The Frugal Fiduciary Small Business 401(k) Blog by Employee Fiduciary

Guess what percentage of ETF assets are actively managed?

Written by Greg Carpenter | Oct 8, 2013 11:11:04 PM

 

The answer is 0.12%. That’s 12/100ths of one percent. There are only 64 actively managed ETFs, and two of those (two popular PIMCO bond investments) account for over half of all of the assets. Passive ETFs account for 99.88% of the total $1.5 trillion in ETFs. The market share of actively managed ETFs is basically a rounding error. Why is this? ETFs have tax advantages over mutual funds – ETFs are taxed only when sold, while mutual funds must distribute taxable dividends and capital gains. ETFs are cheaper to operate, as investors trade them amongst themselves – no redemptions and cash management issues. Sounds like a winner. The stated reason for active manager’s “meh” attitude toward ETFs is transparency. Mutual funds (with $10.2 trillion in assets) are required to disclose the investment positions only quarterly. ETFs must disclose investment positions daily. If funds had to disclose daily, competitors could artificially drive individual security prices up or down, or even mimic the fund investor’s strategy. For more depth, click this article from The New York Times. Got it. Active mutual funds can only exist if shareholders are unaware of the securities held in the fund. And if you wanted to mimic the fund’s strategy, why not just buy the fund? I would suggest there are three other salient reasons for the paucity of active ETFs, and as usual for the Frugster, it has to do with fees and fee disclosure.

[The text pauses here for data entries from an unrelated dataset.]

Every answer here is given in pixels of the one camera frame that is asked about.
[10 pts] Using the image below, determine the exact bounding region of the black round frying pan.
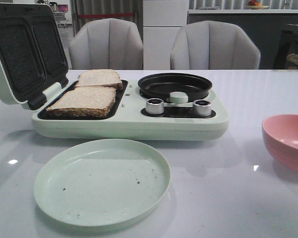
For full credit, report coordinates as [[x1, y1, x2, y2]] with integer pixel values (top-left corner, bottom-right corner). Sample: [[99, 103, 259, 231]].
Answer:
[[138, 72, 212, 102]]

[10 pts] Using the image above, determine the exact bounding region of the mint green sandwich maker lid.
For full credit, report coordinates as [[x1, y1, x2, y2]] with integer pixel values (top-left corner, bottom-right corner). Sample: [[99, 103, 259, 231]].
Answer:
[[0, 2, 69, 110]]

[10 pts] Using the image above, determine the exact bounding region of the silver control knob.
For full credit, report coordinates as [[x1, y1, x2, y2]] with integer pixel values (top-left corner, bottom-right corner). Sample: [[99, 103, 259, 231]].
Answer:
[[192, 100, 212, 117], [145, 98, 164, 115]]

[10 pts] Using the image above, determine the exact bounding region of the right silver control knob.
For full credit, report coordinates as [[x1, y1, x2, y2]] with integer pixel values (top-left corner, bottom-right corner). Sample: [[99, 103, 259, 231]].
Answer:
[[192, 100, 212, 117]]

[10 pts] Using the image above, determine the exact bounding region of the pink plastic bowl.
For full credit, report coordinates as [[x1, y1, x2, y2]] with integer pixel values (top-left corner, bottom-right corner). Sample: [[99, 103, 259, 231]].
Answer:
[[262, 114, 298, 172]]

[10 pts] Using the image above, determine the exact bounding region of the right grey upholstered chair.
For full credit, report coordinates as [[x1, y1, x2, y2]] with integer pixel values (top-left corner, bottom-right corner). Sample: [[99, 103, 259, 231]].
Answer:
[[170, 20, 261, 70]]

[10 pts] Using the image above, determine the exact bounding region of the mint green breakfast maker base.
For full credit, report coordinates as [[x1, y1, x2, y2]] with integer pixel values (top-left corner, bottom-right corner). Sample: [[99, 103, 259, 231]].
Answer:
[[32, 79, 229, 141]]

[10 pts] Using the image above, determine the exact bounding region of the bread slice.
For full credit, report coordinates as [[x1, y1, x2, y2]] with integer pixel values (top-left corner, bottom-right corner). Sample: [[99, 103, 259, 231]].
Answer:
[[75, 69, 123, 90], [46, 86, 116, 118]]

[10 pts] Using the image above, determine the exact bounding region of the dark appliance at right edge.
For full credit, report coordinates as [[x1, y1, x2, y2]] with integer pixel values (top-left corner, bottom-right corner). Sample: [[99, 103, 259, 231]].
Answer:
[[273, 24, 298, 69]]

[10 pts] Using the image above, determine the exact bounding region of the white refrigerator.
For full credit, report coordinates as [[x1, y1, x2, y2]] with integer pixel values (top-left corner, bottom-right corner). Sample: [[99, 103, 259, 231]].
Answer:
[[143, 0, 189, 70]]

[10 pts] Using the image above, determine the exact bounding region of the grey upholstered chair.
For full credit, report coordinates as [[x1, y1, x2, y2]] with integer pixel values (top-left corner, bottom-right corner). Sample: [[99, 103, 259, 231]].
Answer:
[[69, 18, 144, 70], [170, 20, 261, 70]]

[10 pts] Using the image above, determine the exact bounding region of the mint green round plate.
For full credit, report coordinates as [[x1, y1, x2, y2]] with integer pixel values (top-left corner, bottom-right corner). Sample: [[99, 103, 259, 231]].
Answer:
[[34, 139, 170, 230]]

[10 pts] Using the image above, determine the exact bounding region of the fruit plate on counter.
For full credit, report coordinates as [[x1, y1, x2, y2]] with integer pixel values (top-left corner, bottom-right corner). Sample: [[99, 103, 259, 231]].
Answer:
[[245, 0, 269, 10]]

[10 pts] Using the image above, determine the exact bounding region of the left silver control knob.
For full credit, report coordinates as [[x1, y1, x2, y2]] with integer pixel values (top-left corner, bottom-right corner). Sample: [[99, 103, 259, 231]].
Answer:
[[145, 98, 164, 115]]

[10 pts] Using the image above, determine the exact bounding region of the grey kitchen counter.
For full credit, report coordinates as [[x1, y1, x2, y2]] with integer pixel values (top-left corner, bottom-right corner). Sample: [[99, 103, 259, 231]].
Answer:
[[188, 9, 298, 69]]

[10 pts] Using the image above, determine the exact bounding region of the left grey upholstered chair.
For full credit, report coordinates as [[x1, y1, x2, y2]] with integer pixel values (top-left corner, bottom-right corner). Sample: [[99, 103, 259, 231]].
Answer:
[[69, 18, 144, 70]]

  1. You can’t have share classes in an ETF. The ETF has a fee disclosure. If you want to charge a different amount for the investment strategy in the ETF, you have to have a different ETF. If you see two ETFs with identical investment strategy but different fees, you’ll choose the one with the lower costs.
  2. There is no distributor acting as middleman. Buyers and sellers trade on exchanges, just as they would equities and bonds. Fund companies would be unable to control rapid trading and would be unable to levy redemption fees.
  3. Most powerfully... ETF fees are fully disclosed. Let’s say Active ETF A has a total US Equity Market benchmark and Passive ETF B is indexed to that same benchmark. They compete side by side for five years. Performance and fees are fully disclosed and we get the rarely seen “apples to apples” comparison. There will be a winner and a loser.

Don’t hold your breath waiting for active management ETFs!